None of that changed at the Charlotte De Witte show, but what I did discover is that I love techno a lot more than I thought I did and her work in particular hits a deep and specific nerve for me. I don’t think I can explain this completely, but finding her music felt the same as finding Metallica as an early teen when I would stay up late in my room with my radio very low listening to them on the local anger rock station. There’s something threatening and volcanic about the energy in her work, and it’s difficult not to feel like some new ground has been created after longer listening sessions with it. Yeezus was certainly my introduction into this neck of the musical woods via Gesaffelstein’s work on that project years ago, but Charlotte’s music is very much the lake I’ve built my cabin on if we want to extend the forest metaphor out within an inch of its life.

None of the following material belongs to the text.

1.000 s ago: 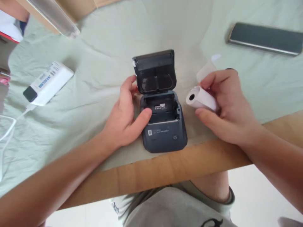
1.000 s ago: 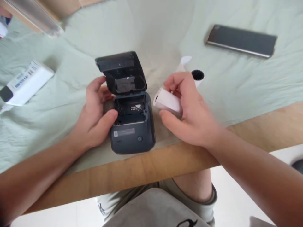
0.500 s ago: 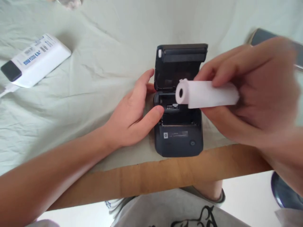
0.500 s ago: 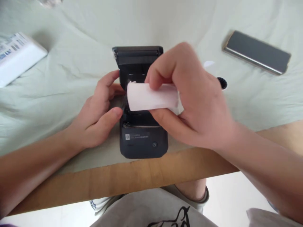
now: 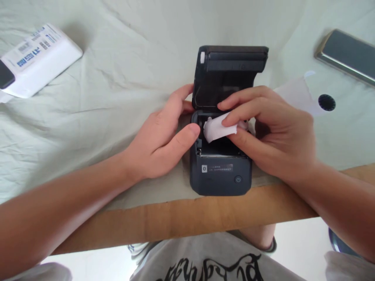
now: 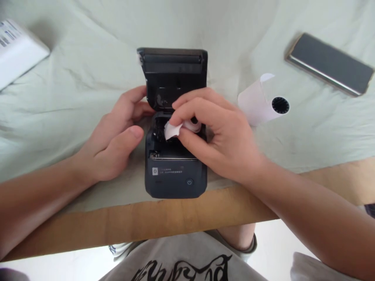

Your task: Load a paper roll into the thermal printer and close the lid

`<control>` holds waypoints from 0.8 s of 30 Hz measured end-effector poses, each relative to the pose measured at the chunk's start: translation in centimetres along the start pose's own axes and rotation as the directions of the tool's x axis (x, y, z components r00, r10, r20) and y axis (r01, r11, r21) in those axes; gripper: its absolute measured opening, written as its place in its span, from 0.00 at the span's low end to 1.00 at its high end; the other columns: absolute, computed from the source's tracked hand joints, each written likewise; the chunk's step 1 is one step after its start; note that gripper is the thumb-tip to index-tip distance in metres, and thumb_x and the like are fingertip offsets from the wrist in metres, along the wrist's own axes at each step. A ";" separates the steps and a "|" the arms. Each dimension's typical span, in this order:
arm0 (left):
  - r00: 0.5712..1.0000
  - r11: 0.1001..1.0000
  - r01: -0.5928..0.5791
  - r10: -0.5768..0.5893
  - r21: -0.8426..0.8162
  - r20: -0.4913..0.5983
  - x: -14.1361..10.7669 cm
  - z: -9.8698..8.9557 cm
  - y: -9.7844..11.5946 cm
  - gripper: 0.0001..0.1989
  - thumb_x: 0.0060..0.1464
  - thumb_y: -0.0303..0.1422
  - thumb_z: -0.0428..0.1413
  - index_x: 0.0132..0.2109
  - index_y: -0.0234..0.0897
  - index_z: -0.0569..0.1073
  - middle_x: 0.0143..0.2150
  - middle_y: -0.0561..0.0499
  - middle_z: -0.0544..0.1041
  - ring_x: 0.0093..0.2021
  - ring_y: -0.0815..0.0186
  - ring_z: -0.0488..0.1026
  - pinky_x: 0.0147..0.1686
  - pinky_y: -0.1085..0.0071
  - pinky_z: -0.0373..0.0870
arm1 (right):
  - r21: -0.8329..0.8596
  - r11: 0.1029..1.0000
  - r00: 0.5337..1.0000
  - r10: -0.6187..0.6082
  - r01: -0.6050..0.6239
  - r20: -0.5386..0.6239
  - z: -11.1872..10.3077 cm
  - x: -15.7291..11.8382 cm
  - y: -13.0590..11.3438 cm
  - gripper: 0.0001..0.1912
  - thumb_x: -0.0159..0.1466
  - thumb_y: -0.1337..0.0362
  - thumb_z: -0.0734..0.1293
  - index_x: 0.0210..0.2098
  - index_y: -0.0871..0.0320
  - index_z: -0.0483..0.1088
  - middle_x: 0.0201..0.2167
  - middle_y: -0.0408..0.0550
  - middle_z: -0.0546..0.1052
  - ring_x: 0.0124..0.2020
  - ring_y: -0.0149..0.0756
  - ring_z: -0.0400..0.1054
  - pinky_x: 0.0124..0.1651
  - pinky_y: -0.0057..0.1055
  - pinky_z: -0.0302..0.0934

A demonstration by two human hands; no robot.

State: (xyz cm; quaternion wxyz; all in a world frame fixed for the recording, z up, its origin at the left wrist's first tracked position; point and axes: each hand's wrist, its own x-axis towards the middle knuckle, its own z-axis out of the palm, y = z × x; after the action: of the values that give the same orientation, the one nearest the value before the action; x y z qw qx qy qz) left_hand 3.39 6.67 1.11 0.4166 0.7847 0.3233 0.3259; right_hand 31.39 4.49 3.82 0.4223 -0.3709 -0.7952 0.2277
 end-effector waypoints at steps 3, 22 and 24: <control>1.000 1.000 -0.023 0.024 0.020 -0.012 0.1 -0.1 -0.4 0.37 0.84 0.65 0.52 0.84 0.52 0.66 0.74 0.46 0.86 0.71 0.45 0.87 0.70 0.46 0.85 | -0.020 0.999 0.999 -0.028 0.028 0.021 -0.3 -0.2 0.0 0.08 0.77 0.70 0.76 0.47 0.48 0.85 0.53 0.41 0.88 0.43 0.29 0.82 0.47 0.29 0.81; 0.824 0.773 -0.499 0.563 0.392 -0.062 1.1 0.6 0.7 0.21 0.69 0.45 0.77 0.61 0.50 0.81 0.50 0.50 0.90 0.55 0.48 0.92 0.58 0.48 0.92 | 0.024 0.976 0.973 -0.212 0.215 -0.097 0.0 -0.9 -0.6 0.08 0.78 0.66 0.76 0.40 0.53 0.79 0.50 0.45 0.88 0.49 0.28 0.87 0.48 0.28 0.84; 0.821 0.769 -0.510 0.569 0.385 -0.048 1.2 0.3 1.2 0.15 0.70 0.40 0.76 0.58 0.51 0.81 0.47 0.52 0.90 0.52 0.50 0.93 0.55 0.51 0.94 | 0.023 0.974 0.971 -0.224 0.226 -0.088 -0.2 -0.9 -0.4 0.08 0.79 0.65 0.76 0.41 0.54 0.79 0.51 0.45 0.87 0.49 0.27 0.87 0.50 0.26 0.84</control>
State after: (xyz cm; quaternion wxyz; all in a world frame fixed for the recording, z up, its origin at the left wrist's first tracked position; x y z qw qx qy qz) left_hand 4.65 6.95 2.30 0.1284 0.8771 0.1697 0.4306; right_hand 31.66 3.57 3.76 0.4849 -0.2807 -0.8095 0.1755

I’m seeing her in Austin in a week or so at The Concourse Project and I can’t fucking wait. One of the amazing things about not drinking is I don’t get fuzzed out and sad for no reason at stuff like this anymore and I’m excited to (maybe) jump around like a baboon while the Good Pain Train pulls into the station via her DJ decks. If you want a place to start, I’d suggest “Universal Consciousness” and “The Age of Love”, and feel free to wander around her discography this week if you need to get lost in this industrial sauce.